PROBLEM TO SOLVE – Please return all of the records verbatim, with the pictures omitted.

===== DATA SHOWN

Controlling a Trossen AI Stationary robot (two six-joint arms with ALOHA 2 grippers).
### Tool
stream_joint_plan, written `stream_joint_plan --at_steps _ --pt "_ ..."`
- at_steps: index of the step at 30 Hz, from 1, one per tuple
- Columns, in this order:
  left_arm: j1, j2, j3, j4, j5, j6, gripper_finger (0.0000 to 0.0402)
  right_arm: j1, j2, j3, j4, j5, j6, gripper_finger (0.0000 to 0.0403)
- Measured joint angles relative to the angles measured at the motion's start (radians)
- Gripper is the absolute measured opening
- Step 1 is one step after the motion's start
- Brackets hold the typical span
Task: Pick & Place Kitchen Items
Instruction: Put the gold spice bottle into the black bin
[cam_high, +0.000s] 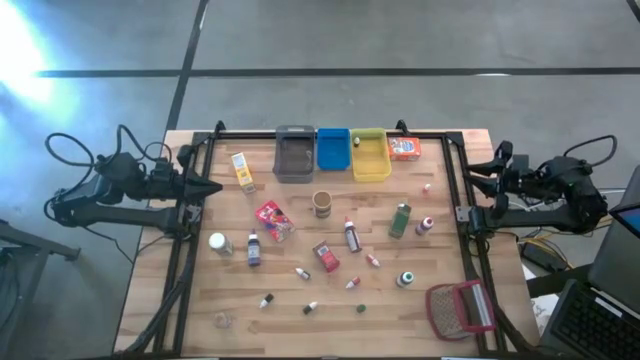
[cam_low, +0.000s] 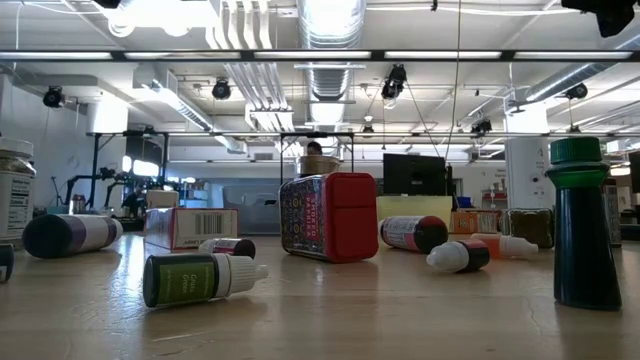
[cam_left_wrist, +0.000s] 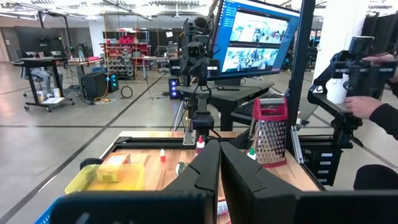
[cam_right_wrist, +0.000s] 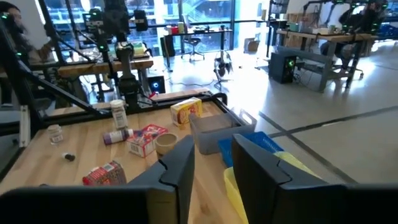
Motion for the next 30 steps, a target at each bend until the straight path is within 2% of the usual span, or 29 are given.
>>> stream_joint_plan --at_steps 8,11,14,21,30 --pt "0.0 0.0 0.0 0.0 0.0 0.0 0.0019 0.0 0.0 0.009 0.016 0.314 0.092 0.0067" --pt "0.0 0.0 0.0 0.0 0.0 0.0 0.0019 0.0 -0.001 0.022 0.012 0.369 0.109 0.0057" --pt "0.0 0.0 0.0 0.0 0.0 0.0 0.0019 0.0 -0.001 0.038 0.015 0.344 0.077 0.0049" --pt "0.0 0.0 0.0 0.0 0.0 0.0 0.0019 0.0 -0.001 0.016 -0.003 0.146 0.053 0.0038" --pt "0.0 0.0 0.0 0.0 0.0 0.0 0.0019 0.0 0.0 -0.058 -0.002 0.13 0.056 0.006"
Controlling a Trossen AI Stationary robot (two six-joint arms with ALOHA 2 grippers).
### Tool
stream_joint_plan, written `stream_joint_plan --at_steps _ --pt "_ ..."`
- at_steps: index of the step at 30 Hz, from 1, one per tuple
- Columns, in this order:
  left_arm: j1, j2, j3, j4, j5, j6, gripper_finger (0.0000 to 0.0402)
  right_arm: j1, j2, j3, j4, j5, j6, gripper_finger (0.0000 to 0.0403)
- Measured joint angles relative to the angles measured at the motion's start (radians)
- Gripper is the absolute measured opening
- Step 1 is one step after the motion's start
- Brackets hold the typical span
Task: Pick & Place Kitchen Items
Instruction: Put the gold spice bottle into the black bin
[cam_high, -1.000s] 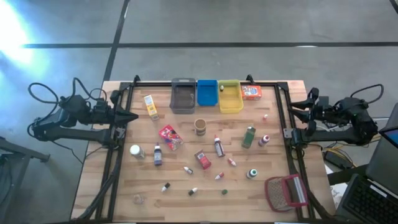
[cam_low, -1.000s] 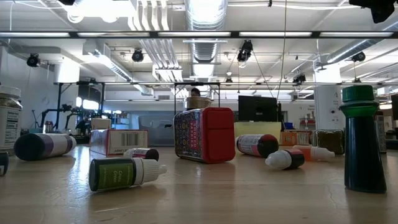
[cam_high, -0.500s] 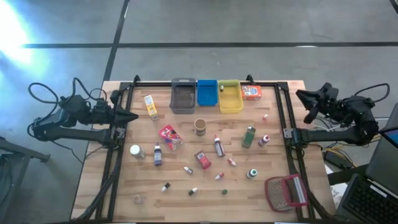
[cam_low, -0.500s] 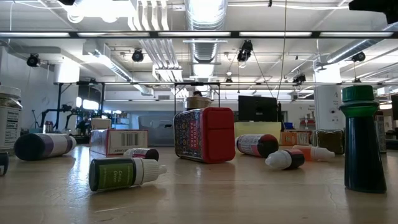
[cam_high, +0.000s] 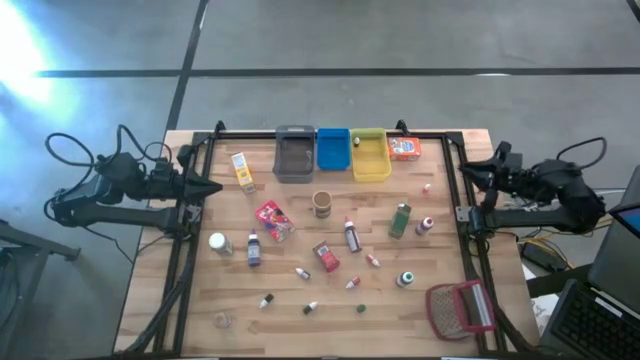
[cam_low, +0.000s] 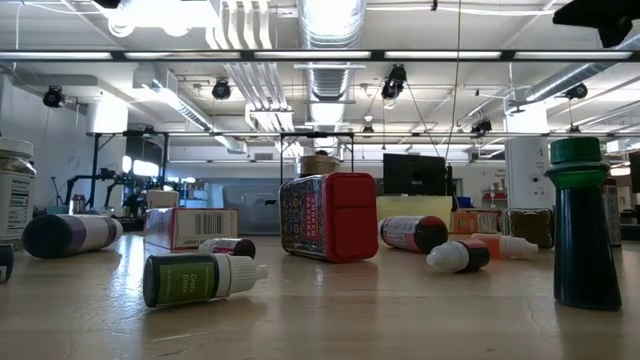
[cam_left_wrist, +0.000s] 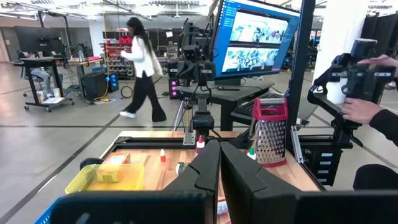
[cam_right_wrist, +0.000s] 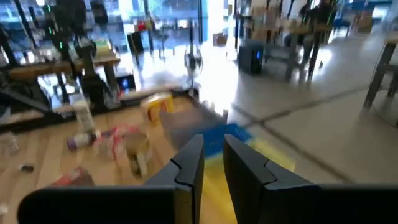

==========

SOLUTION BELOW –
Controlling a Trossen AI Stationary robot (two six-joint arms with ALOHA 2 grippers).
### Tool
stream_joint_plan, written `stream_joint_plan --at_steps _ --pt "_ ..."`
- at_steps: index of the step at 30 Hz, from 1, one per tuple
- Columns, in this order:
  left_arm: j1, j2, j3, j4, j5, j6, gripper_finger (0.0000 to 0.0402)
  right_arm: j1, j2, j3, j4, j5, j6, gripper_finger (0.0000 to 0.0403)
- Measured joint angles relative to the angles measured at the motion's start (radians)
- Gripper is the absolute measured opening
- Step 1 is one step after the motion's start
- Brackets hold the typical span
Task: Pick & Place Kitchen Items
Instruction: Put the gold spice bottle into the black bin
[cam_high, +0.000s] 
[cam_low, +0.000s] 
[cam_left_wrist, +0.000s] 
[cam_right_wrist, +0.000s] 
Motion for the next 30 steps, a target at each bend until the straight path is within 2% of the usual span, or 29 are given.
>>> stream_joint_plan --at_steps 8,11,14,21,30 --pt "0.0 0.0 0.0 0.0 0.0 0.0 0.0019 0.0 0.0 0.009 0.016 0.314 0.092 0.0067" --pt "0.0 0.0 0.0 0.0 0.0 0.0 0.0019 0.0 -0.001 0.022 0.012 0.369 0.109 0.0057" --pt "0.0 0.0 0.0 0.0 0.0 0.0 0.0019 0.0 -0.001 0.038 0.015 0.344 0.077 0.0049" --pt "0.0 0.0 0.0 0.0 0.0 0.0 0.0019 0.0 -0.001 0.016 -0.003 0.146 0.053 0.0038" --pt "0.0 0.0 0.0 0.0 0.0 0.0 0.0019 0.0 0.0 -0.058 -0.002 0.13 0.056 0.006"
Controlling a Trossen AI Stationary robot (two six-joint arms with ALOHA 2 grippers).
### Tool
stream_joint_plan, written `stream_joint_plan --at_steps _ --pt "_ ..."`
- at_steps: index of the step at 30 Hz, from 1, one per tuple
- Columns, in this order:
  left_arm: j1, j2, j3, j4, j5, j6, gripper_finger (0.0000 to 0.0402)
  right_arm: j1, j2, j3, j4, j5, j6, gripper_finger (0.0000 to 0.0403)
- Measured joint angles relative to the angles measured at the motion's start (radians)
- Gripper is the absolute measured opening
- Step 1 is one step after the motion's start
- Brackets hold the typical span
Task: Pick & Place Kitchen Items
Instruction: Put the gold spice bottle into the black bin
[cam_high, -1.000s] 
[cam_low, -1.000s] 
[cam_high, -0.500s] 
[cam_low, -0.500s] 
[cam_high, +0.000s] 
[cam_low, +0.000s] 
[cam_left_wrist, +0.000s] 
[cam_right_wrist, +0.000s] 

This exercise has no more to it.